Sources -  Italy’s National Association of Construction Companies; the European Construction Sector Observatory; Salini Impregilo calculations
Sources -  Italy’s National Association of Construction Companies; the European Construction Sector Observatory; Salini Impregilo calculations

Salini and its backers could be forgiven for playing perhaps a national card in an increasingly international sector. However, as the Webuildvalue website points out, “the [construction] sector is in this country [Italy] is highly fragmented, where about 60% of some 500,000 businesses employ a single person. Just five of the businesses have revenues of more than €1 billion – and four of them are in crisis.”

As the website says, “local businesses keep disappearing, more opportunities are presenting themselves to foreign builders, which often favour bringing their own suppliers from abroad to work on projects to the detriment of local businesses. Foreign builders have also conducted their form of sector consolidation in Italy. Strabag acquired Adanti, while Sacyr works with Consorzio SIS along with other companies.”

What is good for the goose, is good for the gander. Progetto Italia would do exactly as its rivals do, again according to the Webuildvalue website: “In the last three years, Salini Impregilo and Astaldi have had about €4 billion worth of contracts with domestic suppliers, which is equal to 90% of business, generating an average of 20,000 jobs a year.

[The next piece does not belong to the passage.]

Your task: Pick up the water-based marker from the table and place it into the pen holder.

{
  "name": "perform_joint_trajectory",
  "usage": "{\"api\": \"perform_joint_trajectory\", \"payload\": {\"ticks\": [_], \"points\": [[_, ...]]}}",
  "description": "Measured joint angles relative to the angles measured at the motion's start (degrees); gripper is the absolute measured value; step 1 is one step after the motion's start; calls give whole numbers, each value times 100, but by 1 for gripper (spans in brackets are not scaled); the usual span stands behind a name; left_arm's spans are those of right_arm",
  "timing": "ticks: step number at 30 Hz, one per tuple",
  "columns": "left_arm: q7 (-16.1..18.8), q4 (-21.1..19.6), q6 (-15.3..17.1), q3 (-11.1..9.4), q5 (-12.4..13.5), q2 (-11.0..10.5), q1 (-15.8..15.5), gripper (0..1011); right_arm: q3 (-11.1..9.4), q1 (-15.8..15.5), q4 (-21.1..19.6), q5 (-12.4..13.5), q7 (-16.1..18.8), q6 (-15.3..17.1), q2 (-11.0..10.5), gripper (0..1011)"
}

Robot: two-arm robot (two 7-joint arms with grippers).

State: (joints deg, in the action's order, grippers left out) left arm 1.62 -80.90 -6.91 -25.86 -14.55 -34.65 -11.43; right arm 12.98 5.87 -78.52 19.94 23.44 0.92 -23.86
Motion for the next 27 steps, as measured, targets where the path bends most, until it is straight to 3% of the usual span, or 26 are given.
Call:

This often leads to either company bringing suppliers overseas with them. Such was the case with the construction of the new Panama Canal where Salini Impregilo had Cimolai built the locks. It is a winning formula in an international market where projects require the highest technical expertise and greatest organisational skills.”

According to a quote from Pietro Salini, “the new [Genoa] bridge will represent Genoa's economic recovery and a new beginning for the whole of Italy. Rebuilding the bridge can become an opportunity for a new Italian Renaissance.”

Italy knows a few things about renaissances. However, will the philosophy of Project Italy be embraced by the rest of the Italian construction sector and if so, how long will it take to see results? When the dust has settled over the current pandemic of COVID-19, the real test for Progetto Italia begins.